ACTIVITY » Among the records below, find the line with "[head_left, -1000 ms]" and the line with "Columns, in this". Set down both and every line between, exactly and with no pictures, but nothing else.
****************
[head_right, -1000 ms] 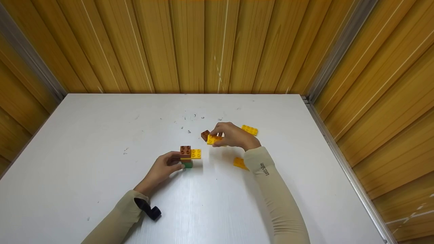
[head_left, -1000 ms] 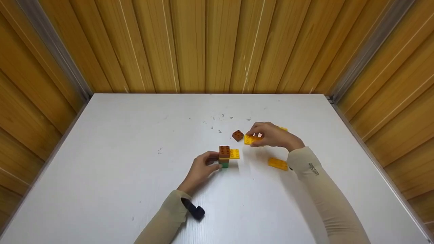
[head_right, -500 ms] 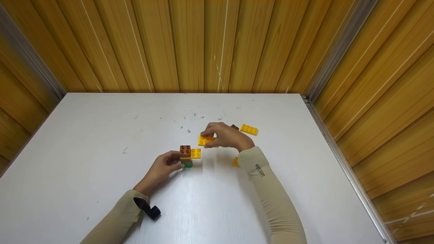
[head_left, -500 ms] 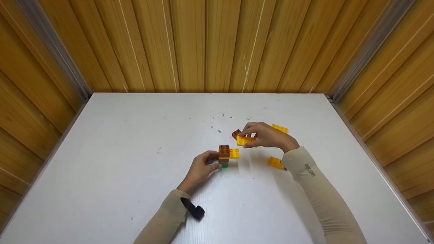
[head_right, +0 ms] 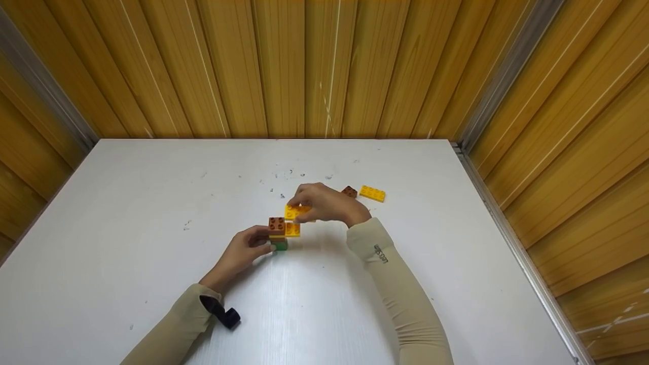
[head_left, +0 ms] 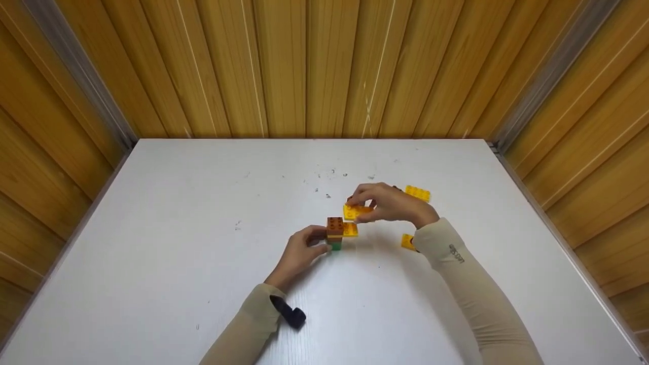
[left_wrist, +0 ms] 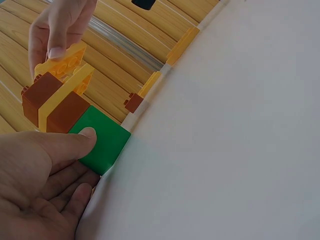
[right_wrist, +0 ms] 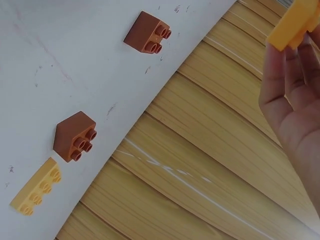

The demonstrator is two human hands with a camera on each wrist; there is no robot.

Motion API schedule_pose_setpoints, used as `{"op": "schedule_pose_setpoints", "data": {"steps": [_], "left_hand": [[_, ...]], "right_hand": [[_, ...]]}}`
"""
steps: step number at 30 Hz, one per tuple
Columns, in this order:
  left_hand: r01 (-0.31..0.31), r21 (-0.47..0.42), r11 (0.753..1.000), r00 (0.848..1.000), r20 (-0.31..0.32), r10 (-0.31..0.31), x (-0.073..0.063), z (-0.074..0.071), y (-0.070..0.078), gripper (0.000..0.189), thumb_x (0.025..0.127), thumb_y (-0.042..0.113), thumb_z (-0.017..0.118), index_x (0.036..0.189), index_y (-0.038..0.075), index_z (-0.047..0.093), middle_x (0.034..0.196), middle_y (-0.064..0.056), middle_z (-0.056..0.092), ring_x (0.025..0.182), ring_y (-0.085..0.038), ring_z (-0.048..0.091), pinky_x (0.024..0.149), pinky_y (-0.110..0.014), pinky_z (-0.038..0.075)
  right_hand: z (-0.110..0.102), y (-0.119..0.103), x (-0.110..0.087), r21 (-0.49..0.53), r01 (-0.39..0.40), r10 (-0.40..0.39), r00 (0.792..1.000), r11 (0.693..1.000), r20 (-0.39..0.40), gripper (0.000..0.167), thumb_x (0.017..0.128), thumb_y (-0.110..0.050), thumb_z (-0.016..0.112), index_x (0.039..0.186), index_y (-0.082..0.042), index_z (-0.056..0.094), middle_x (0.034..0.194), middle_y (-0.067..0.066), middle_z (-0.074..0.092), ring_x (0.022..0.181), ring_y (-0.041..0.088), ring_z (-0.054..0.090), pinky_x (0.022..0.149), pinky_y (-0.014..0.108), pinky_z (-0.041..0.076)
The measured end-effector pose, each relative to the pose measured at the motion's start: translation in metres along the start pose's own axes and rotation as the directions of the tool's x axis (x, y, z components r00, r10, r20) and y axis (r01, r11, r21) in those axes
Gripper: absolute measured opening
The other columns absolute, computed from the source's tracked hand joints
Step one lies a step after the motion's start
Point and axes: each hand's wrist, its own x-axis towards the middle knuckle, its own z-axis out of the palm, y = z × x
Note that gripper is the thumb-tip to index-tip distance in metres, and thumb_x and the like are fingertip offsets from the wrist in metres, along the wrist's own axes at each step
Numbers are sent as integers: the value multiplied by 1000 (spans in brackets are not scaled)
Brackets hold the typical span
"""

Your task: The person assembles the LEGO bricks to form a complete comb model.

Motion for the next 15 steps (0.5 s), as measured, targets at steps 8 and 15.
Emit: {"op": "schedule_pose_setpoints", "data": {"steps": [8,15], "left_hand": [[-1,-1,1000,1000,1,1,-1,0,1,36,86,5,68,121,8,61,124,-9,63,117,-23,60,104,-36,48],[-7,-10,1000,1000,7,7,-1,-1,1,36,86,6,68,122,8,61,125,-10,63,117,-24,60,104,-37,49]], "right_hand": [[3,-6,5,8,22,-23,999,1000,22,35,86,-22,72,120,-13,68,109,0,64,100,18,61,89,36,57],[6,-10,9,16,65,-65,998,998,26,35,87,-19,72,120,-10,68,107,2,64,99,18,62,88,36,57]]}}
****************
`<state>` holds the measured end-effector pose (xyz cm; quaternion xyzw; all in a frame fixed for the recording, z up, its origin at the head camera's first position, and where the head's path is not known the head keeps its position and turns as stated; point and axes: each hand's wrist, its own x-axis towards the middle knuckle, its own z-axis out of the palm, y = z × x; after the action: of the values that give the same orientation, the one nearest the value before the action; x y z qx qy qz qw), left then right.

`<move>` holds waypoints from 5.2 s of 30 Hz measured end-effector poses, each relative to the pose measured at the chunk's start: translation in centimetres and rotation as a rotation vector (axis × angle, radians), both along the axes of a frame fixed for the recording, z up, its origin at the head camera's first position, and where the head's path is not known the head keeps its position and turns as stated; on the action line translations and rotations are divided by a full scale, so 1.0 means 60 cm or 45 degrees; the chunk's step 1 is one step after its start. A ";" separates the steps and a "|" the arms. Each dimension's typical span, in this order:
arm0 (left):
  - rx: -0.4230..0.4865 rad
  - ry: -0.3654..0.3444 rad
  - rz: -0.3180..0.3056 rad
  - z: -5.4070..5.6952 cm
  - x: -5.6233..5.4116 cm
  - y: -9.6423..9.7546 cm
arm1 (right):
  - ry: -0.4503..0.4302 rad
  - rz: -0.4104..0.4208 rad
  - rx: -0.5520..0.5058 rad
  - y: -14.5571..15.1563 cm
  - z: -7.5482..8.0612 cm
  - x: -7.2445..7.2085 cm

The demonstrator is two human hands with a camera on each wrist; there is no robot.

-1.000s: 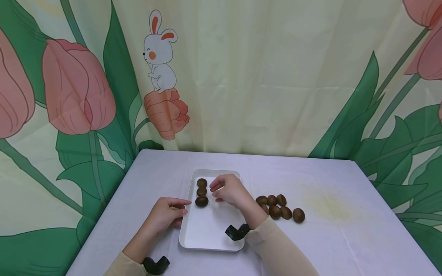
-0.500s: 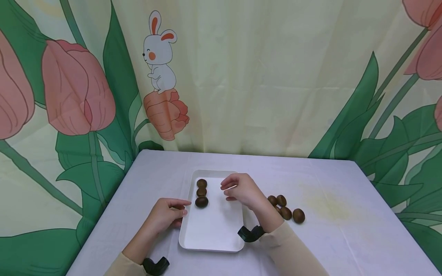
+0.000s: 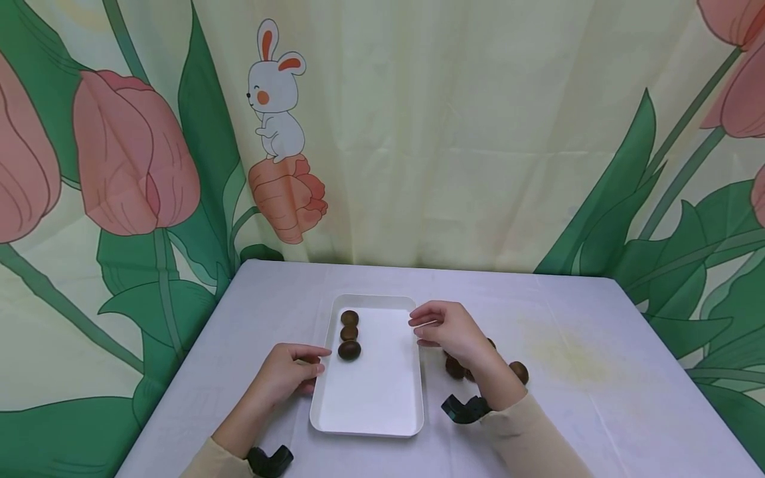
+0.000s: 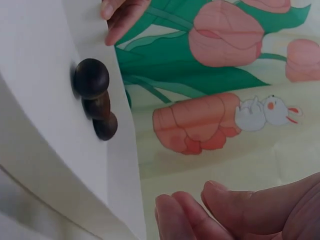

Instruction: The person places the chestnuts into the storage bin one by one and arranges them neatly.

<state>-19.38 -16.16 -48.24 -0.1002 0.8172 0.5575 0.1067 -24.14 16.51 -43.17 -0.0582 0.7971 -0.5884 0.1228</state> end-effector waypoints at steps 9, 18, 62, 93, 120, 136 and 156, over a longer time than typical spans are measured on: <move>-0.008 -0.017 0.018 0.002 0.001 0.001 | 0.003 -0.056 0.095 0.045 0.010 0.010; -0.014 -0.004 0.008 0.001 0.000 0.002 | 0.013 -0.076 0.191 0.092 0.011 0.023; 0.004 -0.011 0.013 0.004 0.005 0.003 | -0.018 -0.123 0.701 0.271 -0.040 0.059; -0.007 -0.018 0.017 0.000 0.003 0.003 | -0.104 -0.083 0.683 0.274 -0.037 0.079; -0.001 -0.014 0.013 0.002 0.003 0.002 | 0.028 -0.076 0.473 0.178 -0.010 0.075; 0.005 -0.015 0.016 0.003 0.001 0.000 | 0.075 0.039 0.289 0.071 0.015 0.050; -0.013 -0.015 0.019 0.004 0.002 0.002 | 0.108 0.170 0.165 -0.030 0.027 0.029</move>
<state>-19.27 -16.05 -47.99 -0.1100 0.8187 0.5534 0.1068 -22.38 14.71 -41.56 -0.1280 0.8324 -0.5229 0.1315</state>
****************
SOLUTION FOR THIS TASK »
[head_left, -1000 ms] 
[head_right, -500 ms] 
[head_left, -500 ms] 
[head_right, +0 ms] 
[head_left, +0 ms] 
[left_wrist, +0 ms] 
[right_wrist, +0 ms] 

The demonstrator is two human hands with a camera on each wrist; there is no robot.

Motion API schedule_pose_setpoints, used as `{"op": "schedule_pose_setpoints", "data": {"steps": [_], "left_hand": [[_, ...]], "right_hand": [[_, ...]]}}`
"""
steps: step number at 30 Hz, one per tuple
Columns, in this order:

This completes the output.